On January 21, a group of testers at Call of Duty studio Raven Software began the process of creating a union. The quality assurance developers are working with the Communication Workers of America union to create a guild called Game Workers Alliance. The group is asking Activision Blizzard to voluntarily recognize its union, but as of yet, that has not happened.

Call of Duty: Vanguard and Warzone Pacific's Season 2 update has been delayed by 12 days, while Activision has acknowledged that the series in general is struggling, though whether or not Raven's worker strike played a role in that is unclear. Despite the ongoing issues, Call of Duty: Vanguard and Black Ops Cold War were the No. 1 and No. 2 best-selling games of 2021 in the US.

With regards to Raven's organizational changes, a spokesperson for Activision confirmed that Raven's QA developers will now work directly with other teams such as animation, art, design, audio, production, and engineering. Activision's full statement is below.

"Today, Raven Software shared an organizational update that continues the work the studio began in November which will transition Quality Assurance teams to work directly alongside Animation, Art, Design, Audio, Production and Engineering teams within Raven.
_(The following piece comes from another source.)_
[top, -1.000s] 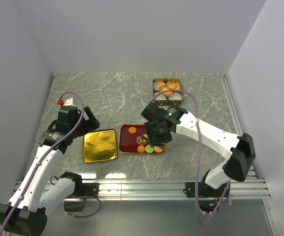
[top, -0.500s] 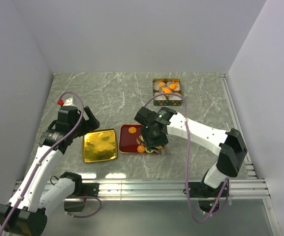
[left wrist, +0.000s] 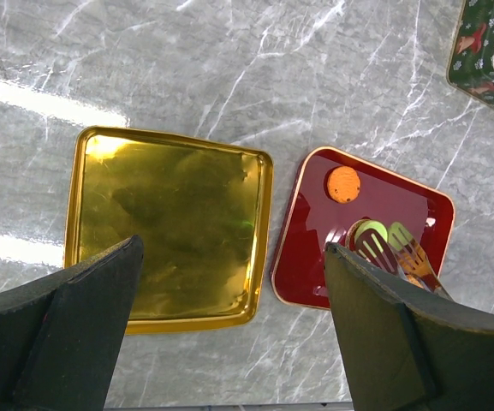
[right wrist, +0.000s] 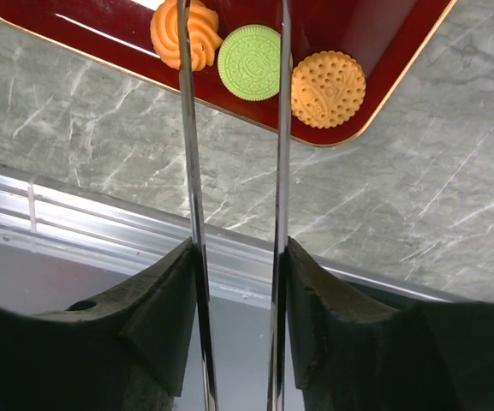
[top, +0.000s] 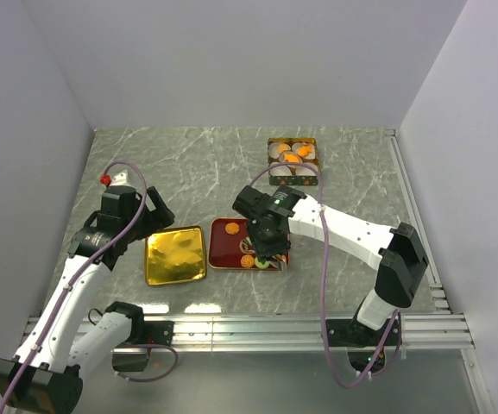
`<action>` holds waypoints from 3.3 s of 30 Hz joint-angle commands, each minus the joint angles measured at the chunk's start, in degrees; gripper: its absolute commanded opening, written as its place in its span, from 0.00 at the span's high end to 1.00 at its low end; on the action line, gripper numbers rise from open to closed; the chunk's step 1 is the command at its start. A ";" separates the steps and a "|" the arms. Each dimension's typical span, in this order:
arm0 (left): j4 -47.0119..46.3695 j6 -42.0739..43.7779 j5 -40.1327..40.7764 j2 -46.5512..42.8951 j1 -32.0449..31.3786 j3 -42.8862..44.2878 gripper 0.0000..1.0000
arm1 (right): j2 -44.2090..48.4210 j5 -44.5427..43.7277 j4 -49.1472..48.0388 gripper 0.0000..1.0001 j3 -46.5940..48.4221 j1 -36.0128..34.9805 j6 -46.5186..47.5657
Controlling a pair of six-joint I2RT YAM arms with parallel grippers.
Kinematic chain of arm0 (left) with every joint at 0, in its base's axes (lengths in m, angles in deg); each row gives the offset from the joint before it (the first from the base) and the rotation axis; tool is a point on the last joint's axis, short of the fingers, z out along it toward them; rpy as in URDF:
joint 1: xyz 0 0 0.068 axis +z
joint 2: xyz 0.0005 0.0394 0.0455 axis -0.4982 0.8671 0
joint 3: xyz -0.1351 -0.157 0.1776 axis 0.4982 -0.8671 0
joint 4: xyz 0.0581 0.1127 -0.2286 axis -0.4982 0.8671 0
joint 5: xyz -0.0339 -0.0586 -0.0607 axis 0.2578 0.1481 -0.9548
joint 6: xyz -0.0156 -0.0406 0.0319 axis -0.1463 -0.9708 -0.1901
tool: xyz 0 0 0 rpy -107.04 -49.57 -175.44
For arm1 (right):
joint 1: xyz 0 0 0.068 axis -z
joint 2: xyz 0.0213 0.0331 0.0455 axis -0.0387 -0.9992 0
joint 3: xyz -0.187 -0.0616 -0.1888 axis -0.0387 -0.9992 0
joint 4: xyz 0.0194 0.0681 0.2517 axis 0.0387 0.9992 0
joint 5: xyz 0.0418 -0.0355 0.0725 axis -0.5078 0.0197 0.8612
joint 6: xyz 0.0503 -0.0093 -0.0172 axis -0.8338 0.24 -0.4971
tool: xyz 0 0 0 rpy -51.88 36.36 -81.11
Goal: Pack the cookies
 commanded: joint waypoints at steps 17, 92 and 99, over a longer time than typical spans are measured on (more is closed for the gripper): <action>-1.20 -0.30 1.16 -0.81 -0.08 0.27 0.08 | -5.69 -2.62 6.37 0.62 19.52 0.00 3.31; -0.85 -0.65 2.30 -0.19 0.71 0.45 0.07 | -32.68 6.87 10.77 0.62 54.87 36.31 10.08; -1.02 -0.30 1.51 0.77 0.71 0.45 0.07 | -32.85 7.31 10.07 0.62 54.26 36.22 10.00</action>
This change will enhance the collaborative work our teams do to support our games and players and make the opportunities for our talented QA staff even stronger.

"This is the next step in a process that has been carefully considered and in the works for some time, and this structure brings Raven into alignment with the best practices of other prominent Activision studios. It is also a milestone in our broader plan to integrate QA more into the development process as our teams strive to deliver best in class coordination in real-time, live service operations."

The trade group CWA reacted to Raven's organization shift, saying it is "nothing more than a tactic to thwart Raven QA workers who are exercising their right to organize."

Another factor at play here is that Raven Software, along with every other Activision Blizzard studio and franchise, is in the process of being acquired by Microsoft. Just how Microsoft's proposed buyout of Activision Blizzard might affect unionization efforts and the future of the Call of Duty series remains to be seen. For what it's worth, Xbox boss Phil Spencer has said the Call of Duty series will continue to be published on PlayStation, similar to how Microsoft's Minecraft series is released on competing platforms.